The pictures are to be left out when the listing below is reproduced word for word.

[Opening Material provided section]

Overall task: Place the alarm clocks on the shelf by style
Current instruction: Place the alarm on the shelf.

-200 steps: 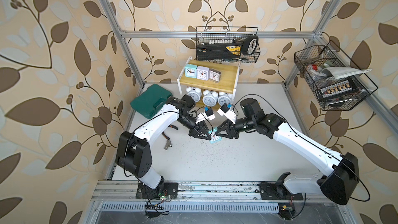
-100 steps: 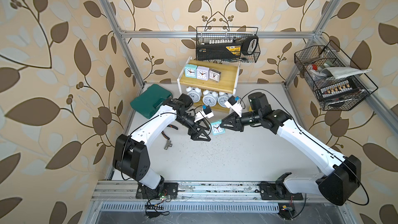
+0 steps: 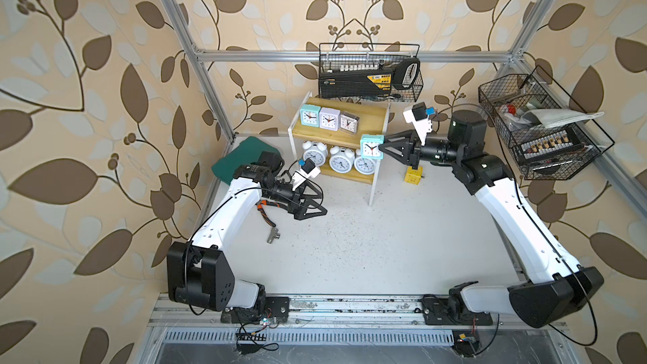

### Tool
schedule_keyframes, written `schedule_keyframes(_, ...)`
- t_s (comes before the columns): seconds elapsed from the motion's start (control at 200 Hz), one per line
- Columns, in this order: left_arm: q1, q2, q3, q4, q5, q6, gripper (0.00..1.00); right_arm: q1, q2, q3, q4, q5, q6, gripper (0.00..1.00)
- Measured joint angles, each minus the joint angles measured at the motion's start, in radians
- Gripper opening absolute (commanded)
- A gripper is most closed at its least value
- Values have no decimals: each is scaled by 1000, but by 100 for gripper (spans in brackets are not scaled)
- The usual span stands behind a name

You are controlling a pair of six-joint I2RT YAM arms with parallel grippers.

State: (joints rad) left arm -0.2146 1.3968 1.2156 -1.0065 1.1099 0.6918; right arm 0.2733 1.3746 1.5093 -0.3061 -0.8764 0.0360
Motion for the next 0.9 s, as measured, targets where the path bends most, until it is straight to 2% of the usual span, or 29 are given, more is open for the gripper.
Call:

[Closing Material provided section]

§ The completed task:
Overall task: Place the alarm clocks on the shelf by style
Current instruction: Place the alarm on the shelf.

-200 steps: 
-100 steps: 
+0 steps: 

### Tool
schedule_keyframes, written `schedule_keyframes(_, ...)`
- t_s (comes before the columns): seconds elapsed from the motion's start (control at 200 Hz), one per line
- Columns, in this order: left_arm: q1, q2, q3, q4, q5, q6, gripper (0.00..1.00); right_arm: q1, q2, q3, q4, q5, q6, gripper (0.00..1.00)
- Measured joint angles, each minus the joint angles measured at the motion's start, in radians
- Gripper opening absolute (commanded)
- A gripper is most closed at its least value
- Values have no decimals: each is scaled by 1000, but by 100 for gripper (spans in brackets are not scaled)
- The usual span stands behind a name

You are controlling a pair of six-joint I2RT YAM arms with parallel grippers.

State: (joints rad) left arm -0.2146 1.3968 1.2156 -1.0065 1.1099 0.6918; right arm 0.2733 1.3746 1.5093 -0.3061 -0.8764 0.0360
Motion for the next 0.9 s, as measured, targets where the path bends most, until it is straight to 2% of the usual span, or 29 are given, more is open for the gripper.
Call:

The required output has been supplied.